Central Gustatory Pathways
Receptor cells have a single receptor type, yet afferent nerve fibres carry information from several different cell types. This means that the brain has to re-discriminate between the tastes by cross-comparison between inputs from many fibres.
Salt
There is an ion channel in the wall of the taste bud cells, which allows sodium ions (Na+) to enter the cell. This causes depolarisation of the cell, which causes the opening of voltage regulated calcium ion (Ca2+) gates, causing calcium enters to flood into the cell, which then causes the release of a neurotransmitter.
Sweet
Sweet tastes are conveyed via G-protein coupled receptors (GPCRs). Sweet compounds such as saccharides activate the GPCR, which causes the release of a substance called gustducin, which itself then activates a molecule called adenylate cyclase, which is present inside the cell. Adenylate cyclase causes an increase in the concentration of the molecule cAMP, which itself will cause the closure of potassium ion (K+) channels. This will lead to depolarisation, and then the release of a neurotransmitter.
Bitter
Bitter tastes are conveyed via G-protein coupled receptors (GPCRs). Bitter compounds activate the GPCR, which causes the release of a substance called gustducin. Gustducin is made up of three subunits, which, when activated by the GPCR, break apart and activate a local enzyme, phosphodiesterase. Phosphodiesterase then converts a precursor within the cell into a secondary messenger, which itself causes the closure of potassium ion (K+) channels. The secondary messenger can also stimulate the endoplasmic reticulum to release calcium ions (Ca2+), which help to cause depolaristion. Depolarisation leads to accummulation of potassium ions within the cell, then depolarisation, which leads to release of a neurotransmitter.
Sour
Sour taste indicates the presence of acidic compounds. Three different recptors are present for the detection of sour taste:
1. An ion channel that allows hydrogen (H+) ions to flow into the cell.
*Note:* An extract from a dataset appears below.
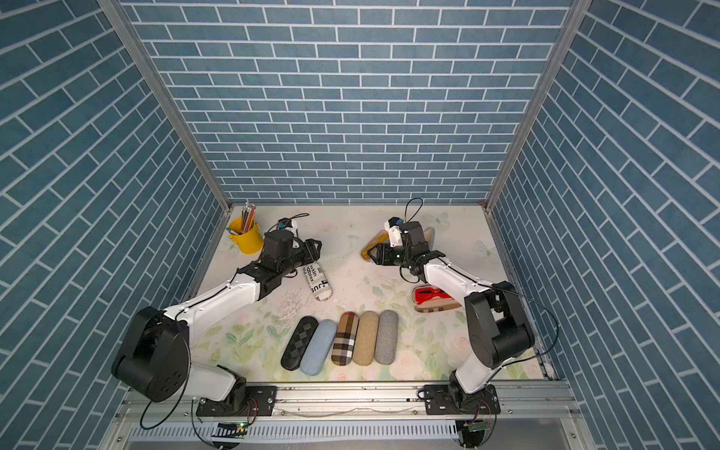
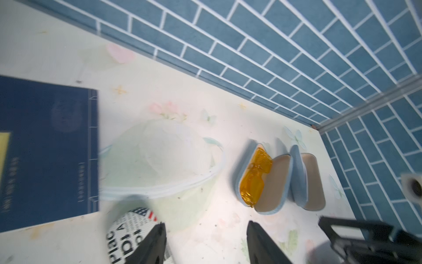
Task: Close the glasses case
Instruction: Move the glasses case to the center of the board.
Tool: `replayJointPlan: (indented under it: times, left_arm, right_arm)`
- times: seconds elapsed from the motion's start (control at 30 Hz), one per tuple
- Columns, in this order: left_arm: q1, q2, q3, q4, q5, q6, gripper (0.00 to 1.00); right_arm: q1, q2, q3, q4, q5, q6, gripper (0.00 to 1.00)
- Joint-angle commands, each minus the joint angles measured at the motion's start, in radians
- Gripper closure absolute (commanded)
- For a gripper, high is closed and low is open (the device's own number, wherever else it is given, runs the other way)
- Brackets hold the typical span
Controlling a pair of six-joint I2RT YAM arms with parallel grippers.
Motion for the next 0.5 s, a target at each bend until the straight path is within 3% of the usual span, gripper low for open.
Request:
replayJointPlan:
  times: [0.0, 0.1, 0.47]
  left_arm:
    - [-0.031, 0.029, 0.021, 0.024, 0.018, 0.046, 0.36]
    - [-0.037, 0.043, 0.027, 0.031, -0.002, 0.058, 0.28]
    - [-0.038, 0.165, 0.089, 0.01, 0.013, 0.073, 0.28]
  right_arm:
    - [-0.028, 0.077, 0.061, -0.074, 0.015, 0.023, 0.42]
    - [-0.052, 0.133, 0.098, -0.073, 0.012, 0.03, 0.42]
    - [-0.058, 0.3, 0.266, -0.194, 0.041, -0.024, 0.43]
2. A potassium ion (K+) channel, which allows potassium ions to escape from the cell. These channels are blocked by hydrogen ions, so the potassium ions are trapped inside the cell.
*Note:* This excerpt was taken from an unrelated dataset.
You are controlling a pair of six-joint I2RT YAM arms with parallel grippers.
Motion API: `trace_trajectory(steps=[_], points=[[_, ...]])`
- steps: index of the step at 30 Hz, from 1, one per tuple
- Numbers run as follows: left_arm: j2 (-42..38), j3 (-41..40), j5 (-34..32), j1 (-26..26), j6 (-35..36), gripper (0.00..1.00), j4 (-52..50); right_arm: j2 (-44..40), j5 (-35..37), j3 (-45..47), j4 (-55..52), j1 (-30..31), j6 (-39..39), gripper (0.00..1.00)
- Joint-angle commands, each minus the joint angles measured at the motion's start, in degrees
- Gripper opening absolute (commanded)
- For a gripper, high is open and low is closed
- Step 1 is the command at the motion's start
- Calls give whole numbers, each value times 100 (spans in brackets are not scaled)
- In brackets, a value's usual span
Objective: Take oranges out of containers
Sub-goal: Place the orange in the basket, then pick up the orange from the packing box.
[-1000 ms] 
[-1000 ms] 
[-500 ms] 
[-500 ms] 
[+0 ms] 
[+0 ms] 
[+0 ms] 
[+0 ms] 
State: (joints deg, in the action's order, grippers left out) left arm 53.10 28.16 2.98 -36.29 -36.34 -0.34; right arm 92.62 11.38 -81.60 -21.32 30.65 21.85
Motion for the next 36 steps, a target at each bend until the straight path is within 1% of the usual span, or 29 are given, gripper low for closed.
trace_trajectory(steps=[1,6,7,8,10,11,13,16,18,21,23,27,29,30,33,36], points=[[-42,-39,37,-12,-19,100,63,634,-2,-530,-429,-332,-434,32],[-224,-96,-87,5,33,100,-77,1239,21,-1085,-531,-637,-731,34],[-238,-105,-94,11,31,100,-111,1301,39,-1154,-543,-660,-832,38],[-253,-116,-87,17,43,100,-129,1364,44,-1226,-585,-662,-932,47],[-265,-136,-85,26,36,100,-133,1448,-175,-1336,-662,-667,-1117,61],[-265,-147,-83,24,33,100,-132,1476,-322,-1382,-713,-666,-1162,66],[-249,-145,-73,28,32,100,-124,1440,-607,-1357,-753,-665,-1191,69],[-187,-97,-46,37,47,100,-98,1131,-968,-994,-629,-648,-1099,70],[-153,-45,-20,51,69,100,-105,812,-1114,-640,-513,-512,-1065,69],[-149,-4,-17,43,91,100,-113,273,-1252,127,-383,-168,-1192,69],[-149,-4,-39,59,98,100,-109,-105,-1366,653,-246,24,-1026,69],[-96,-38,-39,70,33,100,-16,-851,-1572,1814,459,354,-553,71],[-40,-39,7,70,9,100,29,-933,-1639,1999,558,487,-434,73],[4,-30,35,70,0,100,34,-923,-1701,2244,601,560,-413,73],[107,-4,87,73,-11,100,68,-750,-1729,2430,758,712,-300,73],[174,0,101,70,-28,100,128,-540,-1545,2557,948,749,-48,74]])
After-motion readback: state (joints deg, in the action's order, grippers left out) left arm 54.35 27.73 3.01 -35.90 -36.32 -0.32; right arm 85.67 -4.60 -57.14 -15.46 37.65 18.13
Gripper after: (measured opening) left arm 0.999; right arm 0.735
3. A protein which opens to sodium (Na+) ions when a hydrogen (H+) ion attaches to it. This allows sodium ions to flow down its concentration gradient into the cell. This influx allows opening of the voltage regulated calcium ion (Ca2+) gates
These receptors work together, leading to depolarisation of the cell, which then leads to the release of a neurotransmitter.
Histology
The tongue is lined by stratified squamous epithelium.
- Filiform Papillae: no glands, no taste buds, no lymphatic tissue.
- Circumvallate Papillae: contain glands, taste buds and lymphatic tissue. The glands open into the moat around the papillae. The taste buds are present on the sides of the papillae. The lymphatic tissue is found deeper into the papillae.
- Foliate Papillae: form a series of parallel folds. They contain glands, taste buds and some lymphatic tissue. The glands are found deep inside and between the papillae. The taste buds are found on the sides of the papillae.